Located in the central part of the Yangtze River Delta, Suzhou borders Shanghai on the east, Zhejiang Province on the south, Taihu Lake on the west and Yangtze River on the north. It has a riverbank that stretches 157.96 kilometers along the Yangtze. The Beijing-Hangzhou Grand Canal passes through from north to south, and the Shanghai-Nanjing Intercity Railway, the Beijing-Shanghai Express Railway and the Shanghai-Nanjing Expressway traverse from east to west.
Being the famous water town in southern China that reaches the Yangtze River Delta, Suzhou’s area is 8657.32 square kilometers, with 36.6 per cent of its land covered by rivers, lakes and intertidal zones. Suzhou’s household population is 7.226 million and had a permanent resident population of 10.75 million in 2019.
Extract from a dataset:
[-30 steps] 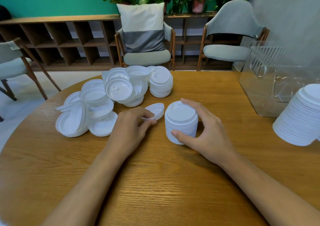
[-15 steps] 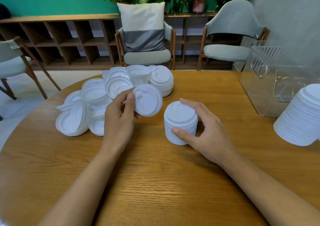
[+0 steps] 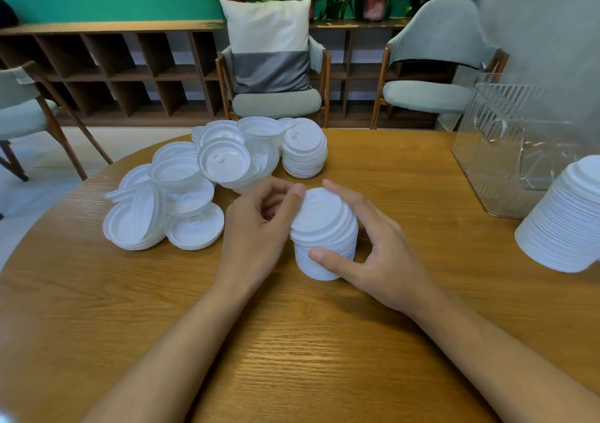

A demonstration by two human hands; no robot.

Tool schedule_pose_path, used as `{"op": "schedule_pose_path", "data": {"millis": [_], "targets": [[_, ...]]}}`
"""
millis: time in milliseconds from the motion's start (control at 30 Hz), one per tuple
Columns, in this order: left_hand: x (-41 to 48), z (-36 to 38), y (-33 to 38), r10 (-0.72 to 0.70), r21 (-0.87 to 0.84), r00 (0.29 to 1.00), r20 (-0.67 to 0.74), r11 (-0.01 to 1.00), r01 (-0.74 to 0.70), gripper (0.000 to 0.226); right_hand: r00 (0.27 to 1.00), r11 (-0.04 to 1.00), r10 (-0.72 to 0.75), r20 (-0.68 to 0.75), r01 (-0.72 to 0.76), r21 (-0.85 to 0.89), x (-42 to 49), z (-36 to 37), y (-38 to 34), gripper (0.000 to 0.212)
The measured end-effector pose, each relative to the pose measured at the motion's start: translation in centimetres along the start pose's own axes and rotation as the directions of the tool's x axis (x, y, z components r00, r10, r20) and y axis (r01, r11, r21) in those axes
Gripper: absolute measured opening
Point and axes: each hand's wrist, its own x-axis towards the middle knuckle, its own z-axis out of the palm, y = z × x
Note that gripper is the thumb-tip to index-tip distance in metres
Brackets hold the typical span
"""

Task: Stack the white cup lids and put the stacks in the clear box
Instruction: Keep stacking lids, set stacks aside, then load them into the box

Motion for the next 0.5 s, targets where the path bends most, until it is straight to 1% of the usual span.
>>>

Situated in the subtropical zone, Suzhou enjoys warm and humid coastal climate. It has four distinctive seasons in which winter and summer are long while spring and autumn are short. The city’s terrain is low and flat, with rivers and harbors intersecting with a network of canals and lakes. Its fertile land is rich with agricultural produce.
Suzhou was one of China’s earliest historical and cultural cities and it is a major tourist city. Its history dates back to over 2,500 years ago when King He Lu of Wu established the city in 514 BC. The ancient city is still located on the original site and preserves its layout with its network of canals and rivers that creating a unique three-dimensional landscape which comprises of the nine classical gardens of Suzhou and Grand Canal that are recognised by UNESCO as World Heritage sites.
Suzhou has attracted generations of great minds in history, from gardening, architecture, arts, crafts, painting and also in the modern sciences and engineering – it is known as the “Hometown of Scholars” and “Hometown of Academicians”.
In May 2023, Suzhou will host the TotalEnergies BWF Sudirman Cup, which will attract 16 teams that will compete for the World Mixed Team Championships title.